Collection entries:
◆ ◆ ◆ ◆ ◆
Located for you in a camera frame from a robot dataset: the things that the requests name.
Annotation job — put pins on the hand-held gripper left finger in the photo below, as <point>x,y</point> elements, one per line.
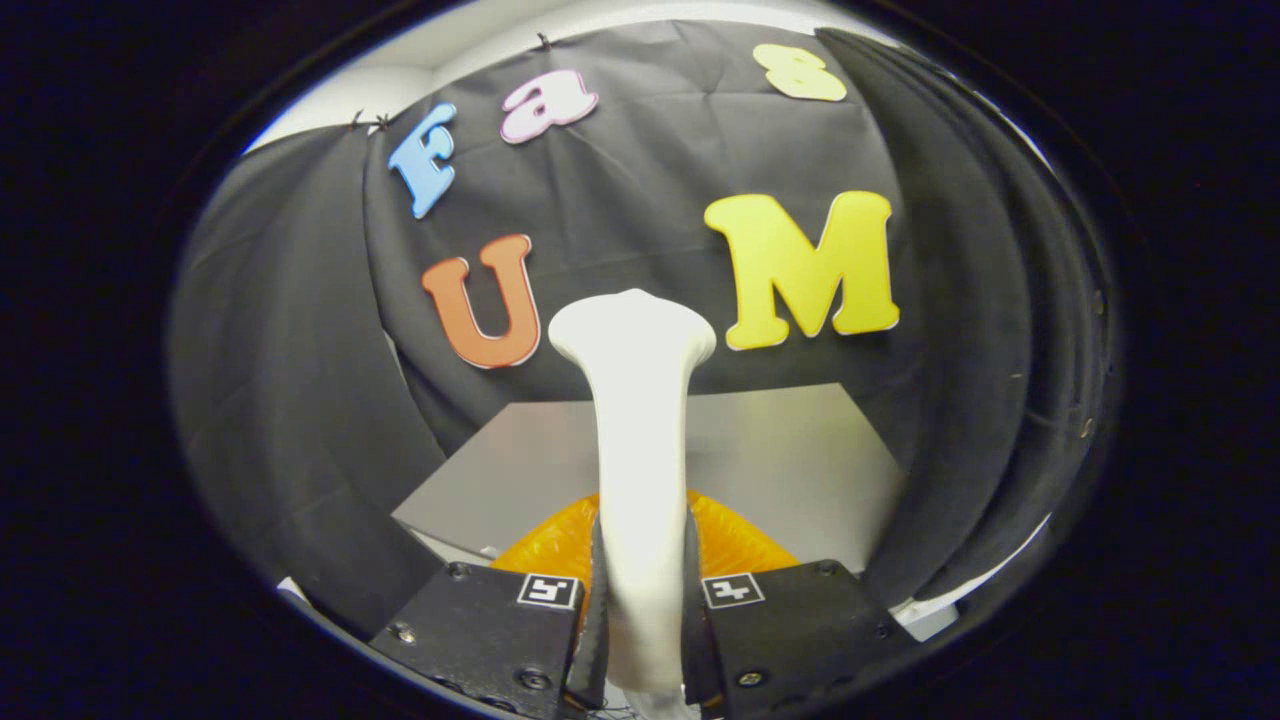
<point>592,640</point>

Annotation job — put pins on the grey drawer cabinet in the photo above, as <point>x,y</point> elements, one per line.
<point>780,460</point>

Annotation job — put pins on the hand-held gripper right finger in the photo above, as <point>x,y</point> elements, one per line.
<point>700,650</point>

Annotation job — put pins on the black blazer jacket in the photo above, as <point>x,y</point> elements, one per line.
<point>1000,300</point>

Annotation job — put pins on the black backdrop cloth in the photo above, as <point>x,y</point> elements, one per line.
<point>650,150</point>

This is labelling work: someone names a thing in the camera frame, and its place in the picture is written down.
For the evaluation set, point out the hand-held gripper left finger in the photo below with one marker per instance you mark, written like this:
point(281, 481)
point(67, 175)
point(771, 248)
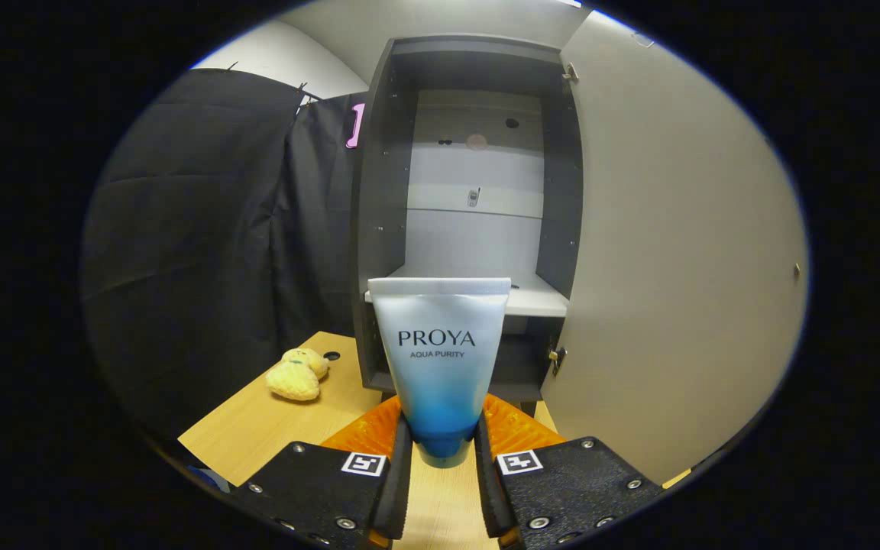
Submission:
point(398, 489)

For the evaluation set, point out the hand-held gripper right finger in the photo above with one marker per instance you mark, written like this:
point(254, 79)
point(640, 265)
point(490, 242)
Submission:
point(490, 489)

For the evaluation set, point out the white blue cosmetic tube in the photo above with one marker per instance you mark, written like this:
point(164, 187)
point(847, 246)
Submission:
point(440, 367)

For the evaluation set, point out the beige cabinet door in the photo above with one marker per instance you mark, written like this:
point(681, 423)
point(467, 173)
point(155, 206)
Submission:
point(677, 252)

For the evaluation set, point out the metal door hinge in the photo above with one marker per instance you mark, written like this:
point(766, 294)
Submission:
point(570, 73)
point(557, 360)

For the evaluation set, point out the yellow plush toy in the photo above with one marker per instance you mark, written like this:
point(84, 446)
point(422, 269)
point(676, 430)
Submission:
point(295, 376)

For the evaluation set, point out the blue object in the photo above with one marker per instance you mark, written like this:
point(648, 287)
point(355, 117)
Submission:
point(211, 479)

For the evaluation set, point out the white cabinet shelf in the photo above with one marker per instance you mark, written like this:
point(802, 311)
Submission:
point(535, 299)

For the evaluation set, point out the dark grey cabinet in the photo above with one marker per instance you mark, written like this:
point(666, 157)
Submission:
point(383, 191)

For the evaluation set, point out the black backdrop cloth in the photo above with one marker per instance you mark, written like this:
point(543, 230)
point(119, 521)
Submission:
◆ ◆ ◆ ◆ ◆
### Try it
Which lines above include the word "left"? Show each one.

### Written answer
Annotation job — put pins on the hand-held gripper left finger in the photo below, as <point>x,y</point> elements, one per line.
For the evaluation set, point out the hand-held gripper left finger in the photo below with one marker per instance you mark, written like this:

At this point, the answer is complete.